--- Exercise prompt ---
In full and word for word, restate the lines of the listing.

/---

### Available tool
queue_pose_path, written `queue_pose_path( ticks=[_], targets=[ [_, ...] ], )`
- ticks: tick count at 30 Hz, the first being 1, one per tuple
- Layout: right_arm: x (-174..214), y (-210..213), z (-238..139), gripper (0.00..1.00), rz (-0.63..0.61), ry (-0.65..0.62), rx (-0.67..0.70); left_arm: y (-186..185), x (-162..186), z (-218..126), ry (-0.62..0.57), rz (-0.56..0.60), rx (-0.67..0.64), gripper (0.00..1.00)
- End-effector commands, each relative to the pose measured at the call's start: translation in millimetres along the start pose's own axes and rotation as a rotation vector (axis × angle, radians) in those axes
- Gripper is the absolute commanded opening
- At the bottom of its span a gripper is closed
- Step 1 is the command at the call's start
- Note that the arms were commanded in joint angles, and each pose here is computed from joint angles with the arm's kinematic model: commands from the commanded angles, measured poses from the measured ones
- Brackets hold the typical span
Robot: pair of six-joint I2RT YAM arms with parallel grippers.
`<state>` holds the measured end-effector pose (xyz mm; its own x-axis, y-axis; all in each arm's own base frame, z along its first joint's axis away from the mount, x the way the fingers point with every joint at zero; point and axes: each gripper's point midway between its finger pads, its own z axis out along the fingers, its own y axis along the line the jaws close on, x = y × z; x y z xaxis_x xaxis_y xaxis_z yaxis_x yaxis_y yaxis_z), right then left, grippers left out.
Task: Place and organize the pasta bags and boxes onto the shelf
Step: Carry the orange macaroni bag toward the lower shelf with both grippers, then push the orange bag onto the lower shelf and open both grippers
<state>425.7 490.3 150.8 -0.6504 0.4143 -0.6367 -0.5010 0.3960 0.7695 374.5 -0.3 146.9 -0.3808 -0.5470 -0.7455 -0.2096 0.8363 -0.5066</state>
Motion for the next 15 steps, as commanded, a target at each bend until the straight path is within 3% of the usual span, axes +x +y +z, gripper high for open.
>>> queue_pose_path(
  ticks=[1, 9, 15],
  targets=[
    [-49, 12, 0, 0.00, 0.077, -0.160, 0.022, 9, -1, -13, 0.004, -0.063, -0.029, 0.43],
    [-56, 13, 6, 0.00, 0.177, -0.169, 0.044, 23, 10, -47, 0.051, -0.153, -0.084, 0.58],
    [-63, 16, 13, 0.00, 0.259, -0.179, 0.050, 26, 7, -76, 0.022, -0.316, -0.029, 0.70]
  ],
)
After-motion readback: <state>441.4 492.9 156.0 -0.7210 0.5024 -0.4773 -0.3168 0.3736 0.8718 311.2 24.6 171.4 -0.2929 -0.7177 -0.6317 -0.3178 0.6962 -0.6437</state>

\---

--- Answer box ---
### Available tool
queue_pose_path, written `queue_pose_path( ticks=[_], targets=[ [_, ...] ], )`
- ticks: tick count at 30 Hz, the first being 1, one per tuple
- Layout: right_arm: x (-174..214), y (-210..213), z (-238..139), gripper (0.00..1.00), rz (-0.63..0.61), ry (-0.65..0.62), rx (-0.67..0.70); left_arm: y (-186..185), x (-162..186), z (-218..126), ry (-0.62..0.57), rz (-0.56..0.60), rx (-0.67..0.64), gripper (0.00..1.00)
- End-effector commands, each relative to the pose measured at the call's start: translation in millimetres along the start pose's own axes and rotation as a rotation vector (axis × angle, radians) in those axes
- Gripper is the absolute commanded opening
- At the bottom of its span a gripper is closed
- Step 1 is the command at the call's start
- Note that the arms were commanded in joint angles, and each pose here is computed from joint angles with the arm's kinematic model: commands from the commanded angles, measured poses from the measured ones
- Brackets hold the typical span
Robot: pair of six-joint I2RT YAM arms with parallel grippers.
`<state>` holds the measured end-effector pose (xyz mm; its own x-axis, y-axis; all in each arm's own base frame, z along its first joint's axis away from the mount, x the way the fingers point with every joint at zero; point and axes: each gripper's point midway between its finger pads, its own z axis out along the fingers, its own y axis along the line the jaws close on, x = y × z; x y z xaxis_x xaxis_y xaxis_z yaxis_x yaxis_y yaxis_z), right then left, grippers left out.
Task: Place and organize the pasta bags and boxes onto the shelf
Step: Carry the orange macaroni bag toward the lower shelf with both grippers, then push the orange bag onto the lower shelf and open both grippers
<state>425.7 490.3 150.8 -0.6504 0.4143 -0.6367 -0.5010 0.3960 0.7695 374.5 -0.3 146.9 -0.3808 -0.5470 -0.7455 -0.2096 0.8363 -0.5066</state>
Motion for the next 15 steps, as commanded, a target at each bend until the straight path is within 3% of the usual span, axes +x +y +z, gripper high for open.
>>> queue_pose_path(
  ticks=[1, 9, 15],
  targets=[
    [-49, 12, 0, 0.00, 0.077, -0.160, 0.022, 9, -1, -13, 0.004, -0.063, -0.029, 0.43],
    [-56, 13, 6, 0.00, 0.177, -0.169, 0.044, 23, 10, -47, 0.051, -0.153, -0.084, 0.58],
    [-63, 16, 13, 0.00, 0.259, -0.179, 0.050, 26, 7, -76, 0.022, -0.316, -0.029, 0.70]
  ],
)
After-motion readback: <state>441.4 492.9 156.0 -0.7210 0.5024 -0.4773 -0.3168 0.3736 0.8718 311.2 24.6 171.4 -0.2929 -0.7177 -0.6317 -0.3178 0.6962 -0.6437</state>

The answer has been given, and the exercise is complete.